An article was published on February 3, 1890, describing a series of events from Adam's Station, Tennessee. At dusk, January 27, 1890, Mr. Hollaway reported watching two unknown women arrive at his home and dismount from their horses as he was feeding cattle. When he arrived at the house, the horses and women were gone. Mr. Hollaway's wife reported seeing the women in the yard as well. That week, Mr. Rowland attempted to place a sack of corn on his horse's back and it fell off. He again attempted to place the sack of corn on the horse's back several more times, but each time the sack fell off. Joe Johnson arrived and held on to the sack as Mr. Rowland mounted his horse. They witnessed the sack floating away for 20 yards where it settled down at the fence. When the men went to retrieve the sack, a voice was heard, "You won't touch this sack anymore."
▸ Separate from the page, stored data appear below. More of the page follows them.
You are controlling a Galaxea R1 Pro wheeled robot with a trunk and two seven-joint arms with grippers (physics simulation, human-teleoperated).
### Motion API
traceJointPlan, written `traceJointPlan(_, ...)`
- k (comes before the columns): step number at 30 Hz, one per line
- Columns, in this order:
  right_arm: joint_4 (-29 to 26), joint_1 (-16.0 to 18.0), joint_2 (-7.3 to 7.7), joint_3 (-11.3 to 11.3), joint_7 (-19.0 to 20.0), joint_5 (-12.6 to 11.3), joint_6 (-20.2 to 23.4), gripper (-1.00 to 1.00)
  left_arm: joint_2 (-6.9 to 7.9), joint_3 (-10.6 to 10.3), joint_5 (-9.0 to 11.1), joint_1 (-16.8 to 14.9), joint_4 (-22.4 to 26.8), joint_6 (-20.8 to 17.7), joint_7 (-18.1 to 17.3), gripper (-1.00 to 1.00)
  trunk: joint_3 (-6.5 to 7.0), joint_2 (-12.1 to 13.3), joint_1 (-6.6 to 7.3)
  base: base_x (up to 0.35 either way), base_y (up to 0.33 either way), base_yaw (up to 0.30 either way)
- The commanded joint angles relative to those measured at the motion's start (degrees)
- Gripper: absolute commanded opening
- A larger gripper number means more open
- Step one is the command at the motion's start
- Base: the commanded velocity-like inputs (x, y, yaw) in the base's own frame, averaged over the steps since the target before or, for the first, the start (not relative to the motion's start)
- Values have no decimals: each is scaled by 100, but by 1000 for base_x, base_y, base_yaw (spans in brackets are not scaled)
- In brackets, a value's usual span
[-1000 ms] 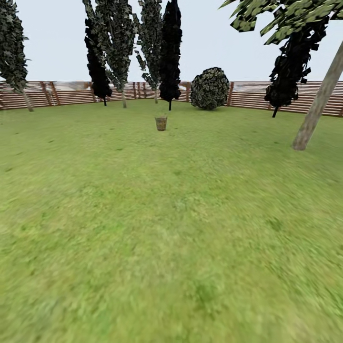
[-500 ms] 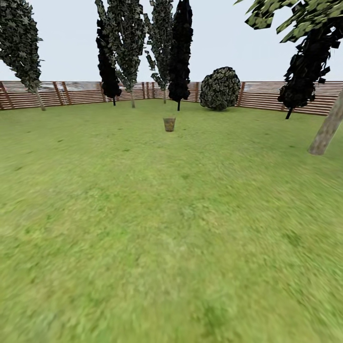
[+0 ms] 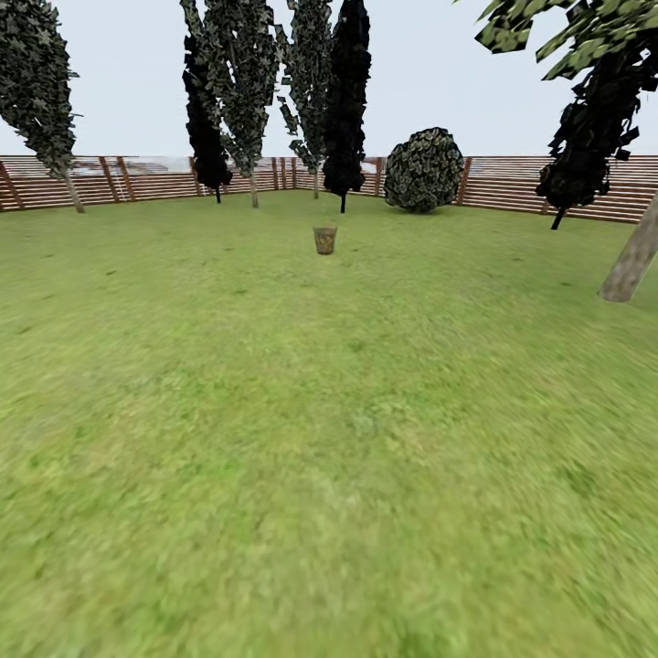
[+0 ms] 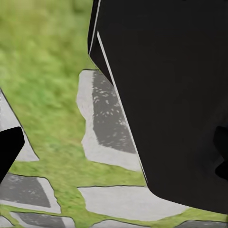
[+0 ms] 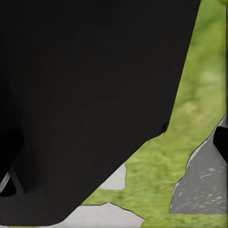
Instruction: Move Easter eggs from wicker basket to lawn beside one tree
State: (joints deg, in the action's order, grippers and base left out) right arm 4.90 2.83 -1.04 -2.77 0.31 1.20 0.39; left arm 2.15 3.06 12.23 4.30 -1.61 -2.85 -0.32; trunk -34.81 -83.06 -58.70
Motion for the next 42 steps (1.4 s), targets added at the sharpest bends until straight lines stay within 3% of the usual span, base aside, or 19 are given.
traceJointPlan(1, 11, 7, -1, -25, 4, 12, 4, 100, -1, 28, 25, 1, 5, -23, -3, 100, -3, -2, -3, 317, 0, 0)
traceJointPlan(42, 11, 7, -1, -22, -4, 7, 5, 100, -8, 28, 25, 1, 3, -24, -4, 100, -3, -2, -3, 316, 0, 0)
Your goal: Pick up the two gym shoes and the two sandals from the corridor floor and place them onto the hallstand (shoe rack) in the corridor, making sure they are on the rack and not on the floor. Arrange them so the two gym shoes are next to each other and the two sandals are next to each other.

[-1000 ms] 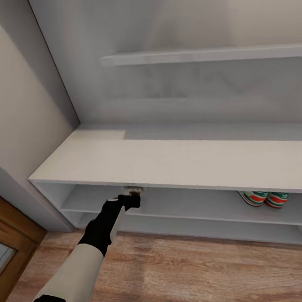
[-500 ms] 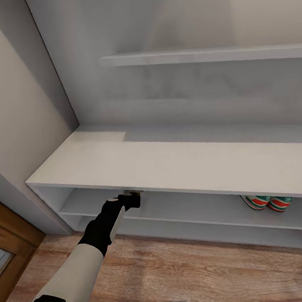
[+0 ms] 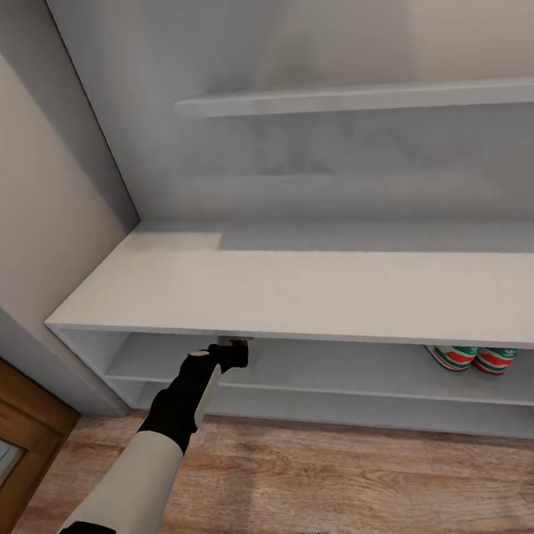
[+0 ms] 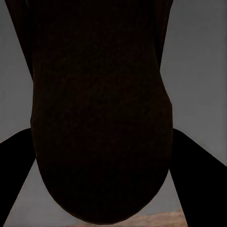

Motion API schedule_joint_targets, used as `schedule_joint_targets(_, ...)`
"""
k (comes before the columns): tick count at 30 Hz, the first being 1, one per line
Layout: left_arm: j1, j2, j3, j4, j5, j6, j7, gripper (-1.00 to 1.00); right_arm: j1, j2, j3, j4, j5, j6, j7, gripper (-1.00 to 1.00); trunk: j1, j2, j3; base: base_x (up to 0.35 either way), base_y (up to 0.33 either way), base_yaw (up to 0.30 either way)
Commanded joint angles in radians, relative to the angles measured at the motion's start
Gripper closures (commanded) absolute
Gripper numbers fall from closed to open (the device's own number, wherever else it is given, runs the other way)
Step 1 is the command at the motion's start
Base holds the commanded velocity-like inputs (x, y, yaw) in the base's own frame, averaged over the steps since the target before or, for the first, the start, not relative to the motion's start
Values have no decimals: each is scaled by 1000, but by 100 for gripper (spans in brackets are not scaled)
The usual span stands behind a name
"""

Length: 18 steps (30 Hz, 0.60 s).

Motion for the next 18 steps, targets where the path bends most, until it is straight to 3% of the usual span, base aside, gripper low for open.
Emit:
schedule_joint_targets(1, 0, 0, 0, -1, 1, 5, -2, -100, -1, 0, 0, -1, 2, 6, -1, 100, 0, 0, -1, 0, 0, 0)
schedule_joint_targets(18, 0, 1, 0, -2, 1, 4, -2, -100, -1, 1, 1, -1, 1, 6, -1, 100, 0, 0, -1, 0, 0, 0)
A follow-up report was published on February 18, 1890, with the title, "A Weird Witch: More Tales of a Mulhattanish Flavor from Adams Station." In the late 19th century, Joseph Mulhattan was a known hoaxer of newspaper articles. The article was republished a few days later with the subtitle "More Tales of a Fishy Flavor." In the account, the entity was referred to only as the witch. The article reports that Mr. Johnson was visiting Buck Smith and was discussing a recent visitation of the ghost at his home. They heard a knocking at the door, and when they opened the door, the knocking began at another door. They sat down and the dog began to fight with something invisible. Two minutes later, the door flew open and fire spread across the room blown by a cyclonic wind with the coals disappearing as they tried to put it out. That evening Mr. Johnson started home on his horse and something jumped on the back grabbing his shoulder as he tried to restrain the horse. He felt it jump off as he neared his home and move in the leaves into the woods.

Mr. Winters reported taking a peculiar bird while hunting with great difficulty. After he returned home, he opened the game-bag to discover the bird had disappeared and in place was a rabbit which then also disappeared. While burning vegetation outdoors, Mr. Rowland described a visit at 9 p.m. of a half-clothed black man with one eye in his forehead that directed Mr. Rowland to follow him and dig at a large rock. The figure then disappeared. Mr. Rowland dug that night until exhaustion. He received help the next morning from Bill Burgess and Mr. Johnson and discovered something described as a "kettle turned bottom upward." They were unable to remove it as the soil began moving back into the hole faster than the men could remove the soil. The report concludes by saying that many people were visiting to see the witch.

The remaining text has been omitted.